Cain Able to Induce Pop-Ups

Barring an in-season extension, San Francisco's Matt Cain is poised to hit free agency after 2012. Cain has tossed over 200 innings in each of the past five years, and his career 125 ERA+ places in the top 10 among starting pitchers with at least 1,000 innings of work since he debuted in 2005. Fox Sports' Ken Rosenthal argues that Cain's combination of performance, durability and youth makes him a prime candidate to bank the biggest deal ever for a right-handed starter, surpassing the seven-year, $105 million deal Kevin Brown inked with the Dodgers prior to 1999:

Cain, 27, deserves to be among the game’s highest-paid pitchers. The possibility of him accepting the same type of hometown discount that Jered Weaver did last season surely is diminishing, particularly when Cain knows that the next deal for his Giants teammate, right-hander Tim Lincecum, almost certainly will dwarf his own.

...

The pent-up demand for elite starters is considerable; so few have hit the market in recent seasons. True, high-revenue clubs such as the Phillies, New York Yankees and Boston Red Sox are hemming and hawing about staying under the luxury-tax threshold. But the combination of labor peace, industry growth and skyrocketing local TV rights fees is increasing the spending power of many clubs.

...

In any case, the market is changing, and the establishment of a new standard by Cain or some other right-handed starter is overdue.

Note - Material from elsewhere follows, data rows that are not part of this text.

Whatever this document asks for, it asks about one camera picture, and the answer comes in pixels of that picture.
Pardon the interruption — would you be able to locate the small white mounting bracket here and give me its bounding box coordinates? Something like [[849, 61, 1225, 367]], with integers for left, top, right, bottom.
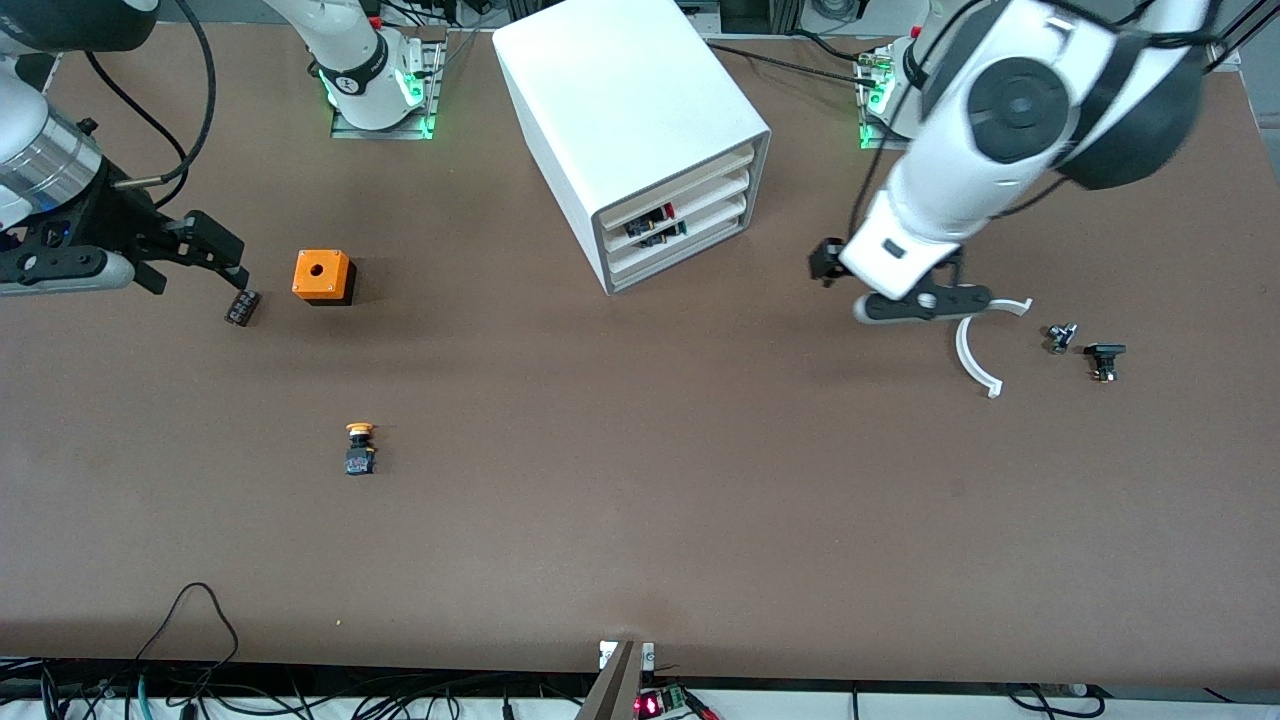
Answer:
[[598, 640, 657, 672]]

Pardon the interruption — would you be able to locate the short black coiled cable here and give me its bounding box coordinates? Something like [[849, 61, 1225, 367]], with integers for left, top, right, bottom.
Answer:
[[1004, 683, 1107, 720]]

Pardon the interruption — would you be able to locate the circuit board with red light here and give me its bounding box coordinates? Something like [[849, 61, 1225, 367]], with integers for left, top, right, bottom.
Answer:
[[634, 684, 693, 720]]

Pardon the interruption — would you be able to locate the orange button enclosure box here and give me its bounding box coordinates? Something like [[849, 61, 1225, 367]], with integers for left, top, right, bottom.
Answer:
[[292, 250, 357, 307]]

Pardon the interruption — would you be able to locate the thick black power cable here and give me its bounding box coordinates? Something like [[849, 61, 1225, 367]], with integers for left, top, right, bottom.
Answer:
[[703, 40, 881, 91]]

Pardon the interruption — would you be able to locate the thin black looped cable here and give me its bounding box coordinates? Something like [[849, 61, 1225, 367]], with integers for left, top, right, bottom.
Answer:
[[135, 582, 241, 691]]

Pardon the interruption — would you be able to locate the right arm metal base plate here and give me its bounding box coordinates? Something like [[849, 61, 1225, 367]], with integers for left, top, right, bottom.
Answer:
[[330, 38, 446, 141]]

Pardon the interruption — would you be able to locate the white curved plastic clip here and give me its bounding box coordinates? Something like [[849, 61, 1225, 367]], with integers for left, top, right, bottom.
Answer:
[[955, 298, 1034, 399]]

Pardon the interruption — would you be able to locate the yellow mushroom push button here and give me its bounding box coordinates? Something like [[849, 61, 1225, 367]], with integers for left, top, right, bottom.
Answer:
[[344, 422, 378, 478]]

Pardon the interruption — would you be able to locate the grey camera mounting post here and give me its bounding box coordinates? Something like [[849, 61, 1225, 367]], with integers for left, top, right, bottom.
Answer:
[[575, 641, 643, 720]]

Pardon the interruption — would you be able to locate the tangled black cable bundle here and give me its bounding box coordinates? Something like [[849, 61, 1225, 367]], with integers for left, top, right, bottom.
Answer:
[[0, 655, 591, 720]]

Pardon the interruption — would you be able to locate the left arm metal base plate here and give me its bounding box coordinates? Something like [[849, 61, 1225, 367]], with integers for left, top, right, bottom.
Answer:
[[856, 50, 926, 151]]

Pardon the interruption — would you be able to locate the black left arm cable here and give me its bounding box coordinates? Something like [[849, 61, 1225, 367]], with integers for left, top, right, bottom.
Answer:
[[848, 0, 1280, 246]]

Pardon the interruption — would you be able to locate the red mushroom push button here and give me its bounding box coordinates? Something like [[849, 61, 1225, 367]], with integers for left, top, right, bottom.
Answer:
[[626, 202, 678, 239]]

Aside from Jered Weaver, who took a hometown discount to stay with the Angels, elite righties like Felix Hernandez and Justin Verlander signed extensions that will pay them around $20 million per season for what would have been free agent-eligible years. Some might not think of Cain being in that realm, but Felix had a career 125 ERA+ and Verlander a 116 ERA+ when they signed those extensions before the 2010 season. With a longer track record than those two had at the time and a few more years of revenue growth in the game, Cain could reasonably ask for $20+ million per year.

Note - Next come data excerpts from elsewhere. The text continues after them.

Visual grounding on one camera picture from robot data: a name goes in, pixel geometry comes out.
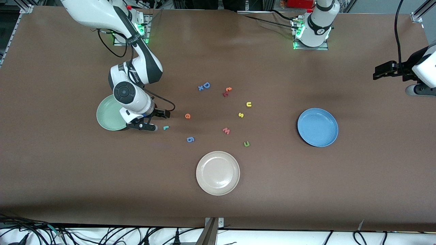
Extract blue round plate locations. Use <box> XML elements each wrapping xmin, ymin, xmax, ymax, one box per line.
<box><xmin>297</xmin><ymin>108</ymin><xmax>339</xmax><ymax>147</ymax></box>

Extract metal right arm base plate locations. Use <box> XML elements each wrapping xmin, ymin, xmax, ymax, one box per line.
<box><xmin>113</xmin><ymin>14</ymin><xmax>151</xmax><ymax>46</ymax></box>

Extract aluminium frame profile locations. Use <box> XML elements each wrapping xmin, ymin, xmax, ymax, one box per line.
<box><xmin>410</xmin><ymin>0</ymin><xmax>436</xmax><ymax>23</ymax></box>
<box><xmin>0</xmin><ymin>3</ymin><xmax>34</xmax><ymax>67</ymax></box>

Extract red box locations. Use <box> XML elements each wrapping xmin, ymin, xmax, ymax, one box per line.
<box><xmin>285</xmin><ymin>0</ymin><xmax>315</xmax><ymax>9</ymax></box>

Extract metal table edge bracket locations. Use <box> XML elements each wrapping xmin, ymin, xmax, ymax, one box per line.
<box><xmin>196</xmin><ymin>217</ymin><xmax>225</xmax><ymax>245</ymax></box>

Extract black cable on table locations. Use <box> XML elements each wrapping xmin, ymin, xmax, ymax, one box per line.
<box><xmin>244</xmin><ymin>10</ymin><xmax>300</xmax><ymax>29</ymax></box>

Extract pale green round plate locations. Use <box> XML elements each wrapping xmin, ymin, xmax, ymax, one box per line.
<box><xmin>96</xmin><ymin>94</ymin><xmax>128</xmax><ymax>131</ymax></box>

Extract beige round plate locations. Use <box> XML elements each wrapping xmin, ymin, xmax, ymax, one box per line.
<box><xmin>196</xmin><ymin>151</ymin><xmax>240</xmax><ymax>196</ymax></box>

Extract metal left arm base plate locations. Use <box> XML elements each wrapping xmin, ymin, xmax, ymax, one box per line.
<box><xmin>292</xmin><ymin>17</ymin><xmax>329</xmax><ymax>51</ymax></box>

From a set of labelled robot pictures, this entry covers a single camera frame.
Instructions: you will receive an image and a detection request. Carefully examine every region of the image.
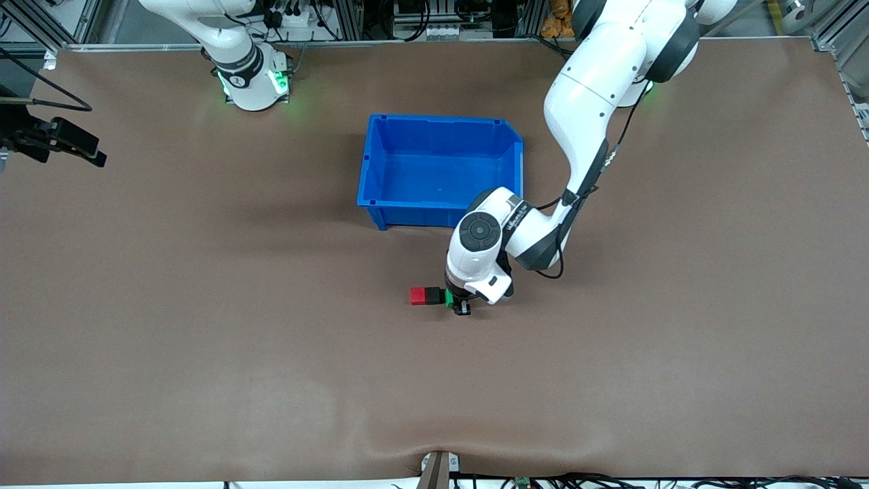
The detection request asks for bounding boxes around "aluminium frame rail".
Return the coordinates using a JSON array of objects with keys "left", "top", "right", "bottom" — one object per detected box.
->
[{"left": 64, "top": 39, "right": 544, "bottom": 52}]

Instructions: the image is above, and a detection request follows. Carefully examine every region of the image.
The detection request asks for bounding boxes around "aluminium frame post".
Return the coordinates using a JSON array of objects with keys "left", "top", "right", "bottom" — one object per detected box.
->
[{"left": 811, "top": 0, "right": 869, "bottom": 143}]

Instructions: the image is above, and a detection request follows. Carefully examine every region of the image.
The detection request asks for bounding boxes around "blue plastic storage bin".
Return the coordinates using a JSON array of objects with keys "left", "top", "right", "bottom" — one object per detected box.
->
[{"left": 357, "top": 113, "right": 525, "bottom": 232}]

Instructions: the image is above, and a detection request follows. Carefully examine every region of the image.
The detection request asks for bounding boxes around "white power strip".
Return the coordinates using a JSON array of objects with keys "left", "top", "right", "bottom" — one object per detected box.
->
[{"left": 268, "top": 7, "right": 327, "bottom": 31}]

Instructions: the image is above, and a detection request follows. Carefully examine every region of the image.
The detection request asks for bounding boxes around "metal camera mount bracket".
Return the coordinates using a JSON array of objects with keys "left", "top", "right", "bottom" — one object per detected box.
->
[{"left": 420, "top": 450, "right": 460, "bottom": 489}]

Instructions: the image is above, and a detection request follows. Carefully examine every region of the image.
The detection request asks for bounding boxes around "brown table mat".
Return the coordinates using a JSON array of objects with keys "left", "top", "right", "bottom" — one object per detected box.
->
[{"left": 0, "top": 37, "right": 869, "bottom": 486}]

While Cain has consistently had ERA totals well below the league average, he makes some sabermatricians queasy. The reason: a disconnect between his ERA (3.35 career) and what we think his ERA should be based on strikeouts, walks and a normalized home run per fly ball ratio (4.26 xFIP). In fact, no qualified starting pitcher since '05 has a bigger difference between his ERA and xFIP than Cain.

An aspect of Cain's game that explains some of that ERA-peripheral split is his ability to induce pop-ups. Since 2008 (the first year for which we have Pitch F/X data), Cain has gotten the fifth-most pop-ups among starters. Jered Weaver, Ted Lilly, Scott Baker and Bronson Arroyo are the only starters to get opponents to hit the ball up the elevator shaft more often.

Cain gets those pop-ups primarily with his fastball (three-quarters of them), challenging hitters high in the zone with the pitch. Check out his fastball location compared to that of an average righty starter:

 Cain's fastball location, 2008-12

Fastball location for right-handed starters, 2008-12

Cain has thrown slightly over 46% of his fastballs high in the zone over the past four years, the eighth-highest rate among starters and well above the 35% league average.

Next to strikeouts, pop-ups are a pitcher's best friend. They never leave the yard, and they're automatic outs. Less than two percent of pop-ups put in play turn into hits, so inducing pop-ups can lead to a lower BABIP for a pitcher. Hitters' weak flies on Cain's high heat could partially help explain why he has a career .265 BABIP and a 6.5% home run per fly ball rate, both well below the league average.

After 1,300-plus innings of high-level pitching, it's time to give Cain his due: He's one of the best starters in the game. Rosenthal looks right in saying Cain should top Kevin Brown's pre-millennium mega-deal.